- Exercise objective:
Provide again, from the entries below, every line from the one containing "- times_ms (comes" through the one containing "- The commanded", exactly as written, and no other line.

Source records
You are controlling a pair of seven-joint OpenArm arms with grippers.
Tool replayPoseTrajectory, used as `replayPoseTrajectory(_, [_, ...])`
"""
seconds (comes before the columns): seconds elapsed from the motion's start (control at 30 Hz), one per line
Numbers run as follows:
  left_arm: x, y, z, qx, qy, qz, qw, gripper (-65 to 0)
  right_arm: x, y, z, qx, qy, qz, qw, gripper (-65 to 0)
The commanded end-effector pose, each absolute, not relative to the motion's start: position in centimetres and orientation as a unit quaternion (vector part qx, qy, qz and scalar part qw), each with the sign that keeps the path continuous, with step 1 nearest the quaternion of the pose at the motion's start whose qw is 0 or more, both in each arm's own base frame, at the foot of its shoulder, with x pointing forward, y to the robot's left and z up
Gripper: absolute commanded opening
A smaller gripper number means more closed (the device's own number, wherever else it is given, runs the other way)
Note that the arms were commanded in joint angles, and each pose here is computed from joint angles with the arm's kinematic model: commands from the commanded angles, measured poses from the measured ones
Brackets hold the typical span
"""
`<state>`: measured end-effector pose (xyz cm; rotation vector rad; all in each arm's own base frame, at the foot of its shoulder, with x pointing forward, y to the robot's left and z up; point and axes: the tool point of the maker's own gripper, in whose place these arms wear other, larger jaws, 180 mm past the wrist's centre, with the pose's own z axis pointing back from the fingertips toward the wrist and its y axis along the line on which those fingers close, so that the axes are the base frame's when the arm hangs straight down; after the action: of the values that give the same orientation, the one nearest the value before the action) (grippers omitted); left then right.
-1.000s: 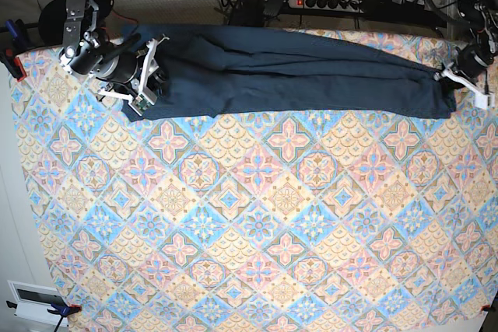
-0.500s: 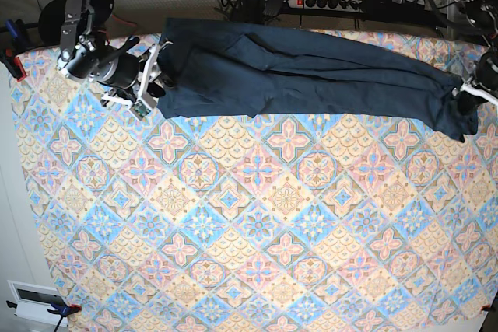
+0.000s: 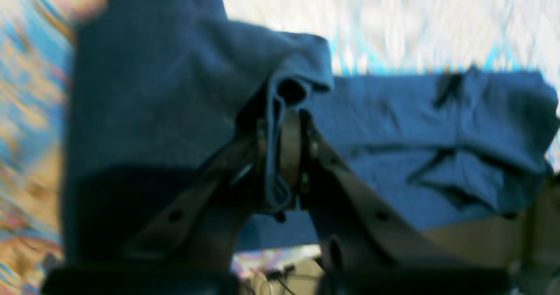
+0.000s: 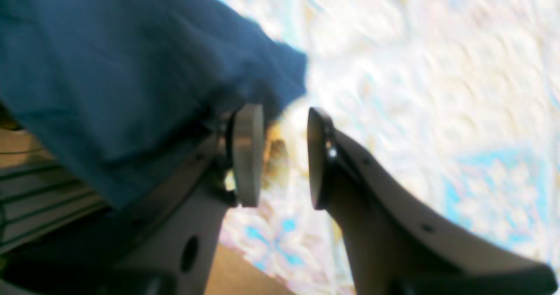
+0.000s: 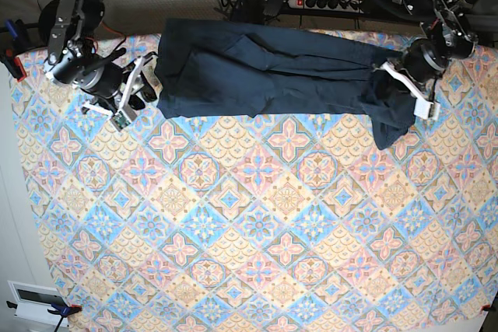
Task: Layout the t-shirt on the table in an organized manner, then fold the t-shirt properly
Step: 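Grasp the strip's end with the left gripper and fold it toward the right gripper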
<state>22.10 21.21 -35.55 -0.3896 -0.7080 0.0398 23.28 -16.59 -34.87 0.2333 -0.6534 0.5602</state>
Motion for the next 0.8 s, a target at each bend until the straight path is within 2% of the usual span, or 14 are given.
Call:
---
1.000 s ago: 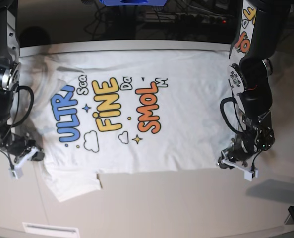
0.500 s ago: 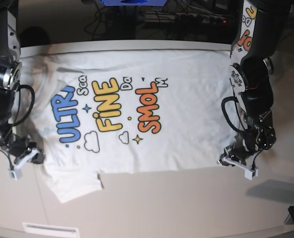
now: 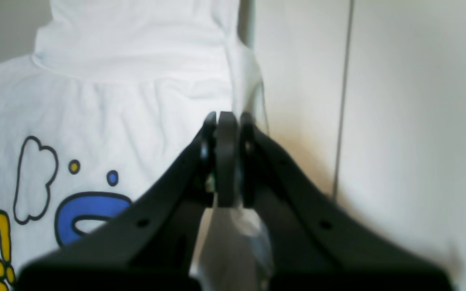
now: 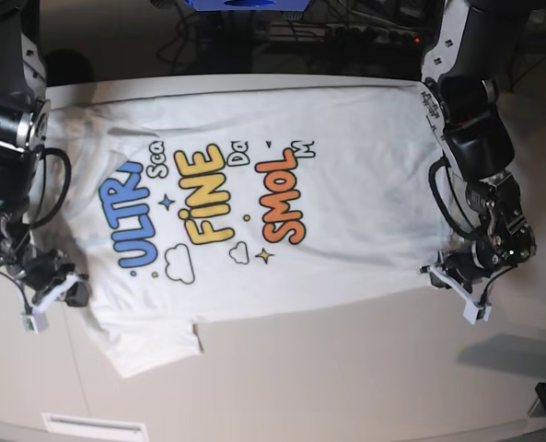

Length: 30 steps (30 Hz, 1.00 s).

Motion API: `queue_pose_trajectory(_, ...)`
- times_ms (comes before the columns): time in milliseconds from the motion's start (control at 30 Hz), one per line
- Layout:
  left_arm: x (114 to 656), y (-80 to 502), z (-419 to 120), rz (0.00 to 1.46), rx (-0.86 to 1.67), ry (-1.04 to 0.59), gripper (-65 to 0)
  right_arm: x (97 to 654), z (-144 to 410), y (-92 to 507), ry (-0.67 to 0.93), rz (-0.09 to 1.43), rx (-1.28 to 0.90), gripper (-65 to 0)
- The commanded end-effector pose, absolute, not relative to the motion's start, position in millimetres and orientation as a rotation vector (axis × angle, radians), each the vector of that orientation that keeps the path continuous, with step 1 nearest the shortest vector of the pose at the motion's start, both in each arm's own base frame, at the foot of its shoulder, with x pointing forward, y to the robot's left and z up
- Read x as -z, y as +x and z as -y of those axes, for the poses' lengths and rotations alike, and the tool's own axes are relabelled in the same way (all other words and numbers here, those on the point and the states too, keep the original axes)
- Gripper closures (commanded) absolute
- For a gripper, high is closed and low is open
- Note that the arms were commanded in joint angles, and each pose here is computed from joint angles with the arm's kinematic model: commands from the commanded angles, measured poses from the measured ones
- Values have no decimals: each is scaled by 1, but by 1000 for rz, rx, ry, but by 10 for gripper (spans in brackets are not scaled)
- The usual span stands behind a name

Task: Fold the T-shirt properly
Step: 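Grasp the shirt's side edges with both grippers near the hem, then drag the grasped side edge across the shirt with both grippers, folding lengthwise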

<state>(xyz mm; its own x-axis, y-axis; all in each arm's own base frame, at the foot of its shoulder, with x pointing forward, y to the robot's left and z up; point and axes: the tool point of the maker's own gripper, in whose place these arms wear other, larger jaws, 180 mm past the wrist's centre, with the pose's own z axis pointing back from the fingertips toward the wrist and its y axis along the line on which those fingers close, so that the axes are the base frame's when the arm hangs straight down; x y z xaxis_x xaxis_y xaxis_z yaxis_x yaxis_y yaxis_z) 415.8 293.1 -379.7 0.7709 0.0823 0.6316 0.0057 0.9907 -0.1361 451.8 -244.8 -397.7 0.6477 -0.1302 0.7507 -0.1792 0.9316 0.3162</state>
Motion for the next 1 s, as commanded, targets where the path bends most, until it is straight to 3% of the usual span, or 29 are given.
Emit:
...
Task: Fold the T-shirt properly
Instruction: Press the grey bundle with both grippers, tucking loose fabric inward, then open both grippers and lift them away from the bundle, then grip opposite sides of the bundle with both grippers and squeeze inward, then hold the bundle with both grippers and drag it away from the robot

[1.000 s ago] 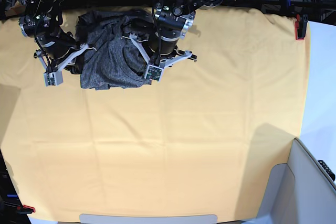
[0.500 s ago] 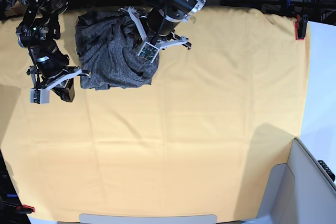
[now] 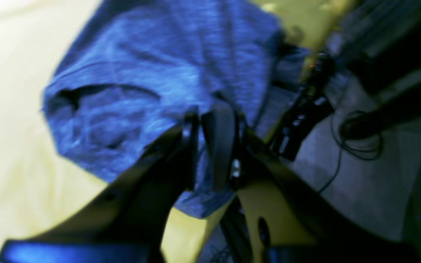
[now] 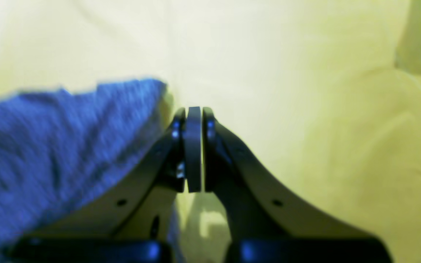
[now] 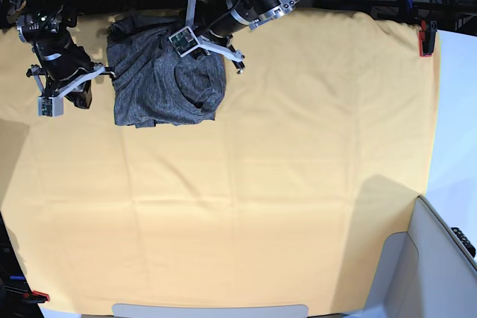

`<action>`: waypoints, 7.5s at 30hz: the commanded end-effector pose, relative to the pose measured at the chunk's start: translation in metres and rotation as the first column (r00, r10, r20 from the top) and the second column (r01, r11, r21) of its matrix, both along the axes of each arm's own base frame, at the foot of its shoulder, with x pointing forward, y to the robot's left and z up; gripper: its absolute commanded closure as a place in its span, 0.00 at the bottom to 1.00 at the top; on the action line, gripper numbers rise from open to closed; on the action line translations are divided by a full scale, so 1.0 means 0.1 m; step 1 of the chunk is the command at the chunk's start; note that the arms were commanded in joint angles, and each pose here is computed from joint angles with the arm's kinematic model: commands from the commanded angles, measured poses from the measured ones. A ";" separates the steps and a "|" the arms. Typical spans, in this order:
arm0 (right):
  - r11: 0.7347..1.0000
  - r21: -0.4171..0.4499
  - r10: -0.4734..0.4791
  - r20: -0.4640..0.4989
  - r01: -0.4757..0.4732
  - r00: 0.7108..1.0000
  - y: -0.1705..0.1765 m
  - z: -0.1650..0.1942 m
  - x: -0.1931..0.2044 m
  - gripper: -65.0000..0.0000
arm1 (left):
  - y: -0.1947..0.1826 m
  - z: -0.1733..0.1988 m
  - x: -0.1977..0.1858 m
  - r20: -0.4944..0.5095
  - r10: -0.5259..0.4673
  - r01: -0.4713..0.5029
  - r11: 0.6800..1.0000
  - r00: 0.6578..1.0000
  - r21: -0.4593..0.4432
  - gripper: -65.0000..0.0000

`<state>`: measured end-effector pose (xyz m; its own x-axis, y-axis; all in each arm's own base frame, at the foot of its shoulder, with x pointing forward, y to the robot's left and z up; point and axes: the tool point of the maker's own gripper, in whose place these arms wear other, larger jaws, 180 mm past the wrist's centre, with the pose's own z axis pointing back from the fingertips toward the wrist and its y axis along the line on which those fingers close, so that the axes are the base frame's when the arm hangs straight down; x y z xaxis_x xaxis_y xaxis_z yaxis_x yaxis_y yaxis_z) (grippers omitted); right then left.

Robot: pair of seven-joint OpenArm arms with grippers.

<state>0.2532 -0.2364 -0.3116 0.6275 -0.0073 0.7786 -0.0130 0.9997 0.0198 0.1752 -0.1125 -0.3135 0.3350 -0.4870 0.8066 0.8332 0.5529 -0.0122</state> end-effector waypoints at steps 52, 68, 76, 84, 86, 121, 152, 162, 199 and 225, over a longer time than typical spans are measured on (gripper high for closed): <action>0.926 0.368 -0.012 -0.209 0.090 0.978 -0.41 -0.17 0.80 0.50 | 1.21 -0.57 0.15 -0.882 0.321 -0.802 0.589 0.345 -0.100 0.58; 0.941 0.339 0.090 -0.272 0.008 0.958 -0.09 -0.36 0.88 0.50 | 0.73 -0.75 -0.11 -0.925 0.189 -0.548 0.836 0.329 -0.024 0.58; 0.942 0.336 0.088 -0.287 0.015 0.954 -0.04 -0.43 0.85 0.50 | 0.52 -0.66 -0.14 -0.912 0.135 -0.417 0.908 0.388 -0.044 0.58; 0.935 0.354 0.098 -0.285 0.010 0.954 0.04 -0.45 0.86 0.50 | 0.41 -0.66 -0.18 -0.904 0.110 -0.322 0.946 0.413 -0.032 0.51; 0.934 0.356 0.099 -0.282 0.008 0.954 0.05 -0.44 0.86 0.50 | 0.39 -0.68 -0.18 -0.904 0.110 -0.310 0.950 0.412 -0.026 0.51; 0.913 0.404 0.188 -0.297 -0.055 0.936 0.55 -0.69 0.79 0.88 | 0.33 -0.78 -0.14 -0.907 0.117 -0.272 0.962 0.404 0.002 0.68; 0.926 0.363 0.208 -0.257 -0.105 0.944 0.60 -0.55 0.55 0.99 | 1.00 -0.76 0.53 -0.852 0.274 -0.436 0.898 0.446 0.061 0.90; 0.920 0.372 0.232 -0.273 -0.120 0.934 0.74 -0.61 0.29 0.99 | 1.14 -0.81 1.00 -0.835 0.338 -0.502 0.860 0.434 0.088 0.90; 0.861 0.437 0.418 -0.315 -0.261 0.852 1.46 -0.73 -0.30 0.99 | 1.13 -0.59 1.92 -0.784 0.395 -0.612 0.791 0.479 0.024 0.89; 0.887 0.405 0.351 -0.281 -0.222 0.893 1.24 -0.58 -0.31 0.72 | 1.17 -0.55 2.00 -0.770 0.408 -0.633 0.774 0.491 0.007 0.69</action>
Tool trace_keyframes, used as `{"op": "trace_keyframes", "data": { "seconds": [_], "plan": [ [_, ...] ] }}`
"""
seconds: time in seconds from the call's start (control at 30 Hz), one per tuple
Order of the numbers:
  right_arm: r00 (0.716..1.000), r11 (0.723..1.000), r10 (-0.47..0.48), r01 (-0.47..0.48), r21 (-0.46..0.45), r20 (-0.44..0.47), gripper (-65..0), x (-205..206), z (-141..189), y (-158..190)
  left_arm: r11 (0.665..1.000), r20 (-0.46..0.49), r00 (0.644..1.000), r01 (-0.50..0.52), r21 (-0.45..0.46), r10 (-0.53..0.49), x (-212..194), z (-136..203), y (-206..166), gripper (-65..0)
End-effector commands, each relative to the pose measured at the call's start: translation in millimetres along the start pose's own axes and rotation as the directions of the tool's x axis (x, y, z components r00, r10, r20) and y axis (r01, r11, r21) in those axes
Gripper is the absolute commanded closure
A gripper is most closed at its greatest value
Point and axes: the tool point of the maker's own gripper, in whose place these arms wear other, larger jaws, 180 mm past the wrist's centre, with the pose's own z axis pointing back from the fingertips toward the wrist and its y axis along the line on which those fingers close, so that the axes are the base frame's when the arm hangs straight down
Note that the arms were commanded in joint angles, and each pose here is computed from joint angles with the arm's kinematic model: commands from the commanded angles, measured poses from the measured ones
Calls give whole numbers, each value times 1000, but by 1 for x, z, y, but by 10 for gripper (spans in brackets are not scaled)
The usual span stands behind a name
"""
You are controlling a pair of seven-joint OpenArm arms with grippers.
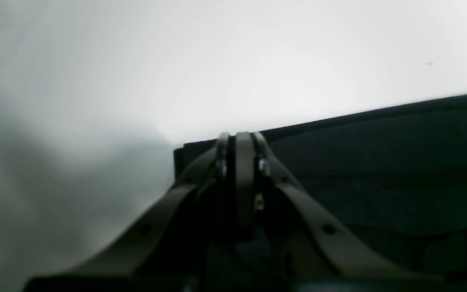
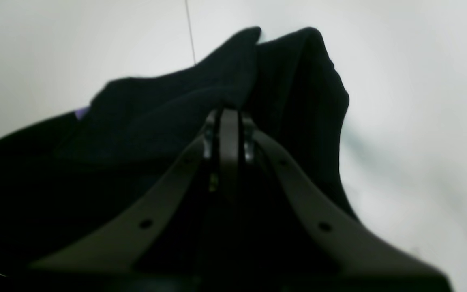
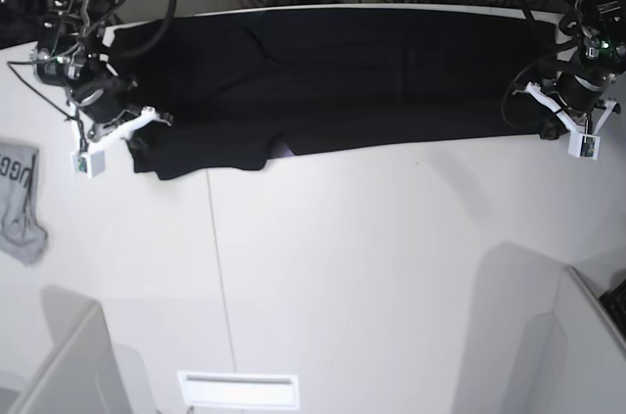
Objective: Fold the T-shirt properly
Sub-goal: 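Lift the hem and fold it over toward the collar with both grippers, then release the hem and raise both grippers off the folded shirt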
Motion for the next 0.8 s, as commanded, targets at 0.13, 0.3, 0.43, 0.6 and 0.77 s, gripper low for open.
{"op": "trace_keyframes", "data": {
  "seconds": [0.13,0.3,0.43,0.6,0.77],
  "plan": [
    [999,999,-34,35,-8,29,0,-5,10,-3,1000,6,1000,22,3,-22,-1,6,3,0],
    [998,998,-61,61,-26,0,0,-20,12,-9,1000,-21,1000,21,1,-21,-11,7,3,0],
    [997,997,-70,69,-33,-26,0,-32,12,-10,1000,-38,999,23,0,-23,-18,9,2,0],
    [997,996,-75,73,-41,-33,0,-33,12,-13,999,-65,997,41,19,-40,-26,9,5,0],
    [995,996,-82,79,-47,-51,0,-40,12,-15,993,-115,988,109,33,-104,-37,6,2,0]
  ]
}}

- Task result:
- times_ms (comes before the columns): time in milliseconds from the motion's start (control at 30 Hz), one per line
- Layout:
  left_arm: x (114 to 656), y (-80 to 502), z (-419 to 120), rz (0.00 to 1.46), rx (-0.86 to 1.67), ry (-1.04 to 0.59), gripper (-65 to 0)
  right_arm: x (97 to 654), z (-144 to 410), y (-92 to 507), ry (-0.67 to 0.93), rz (-0.09 to 1.43), rx (-1.28 to 0.90), gripper (-65 to 0)
- The commanded end-effector pose, absolute, not relative to the motion's start, position in millimetres and orientation as a rotation vector (axis × angle, radians), each the vector of that orientation that keeps the path continuous, with step 1 nearest the shortest vector of the pose at the motion's start, both in each arm's own base frame, at the foot of its shoulder, with x pointing forward, y to the robot's left and z up

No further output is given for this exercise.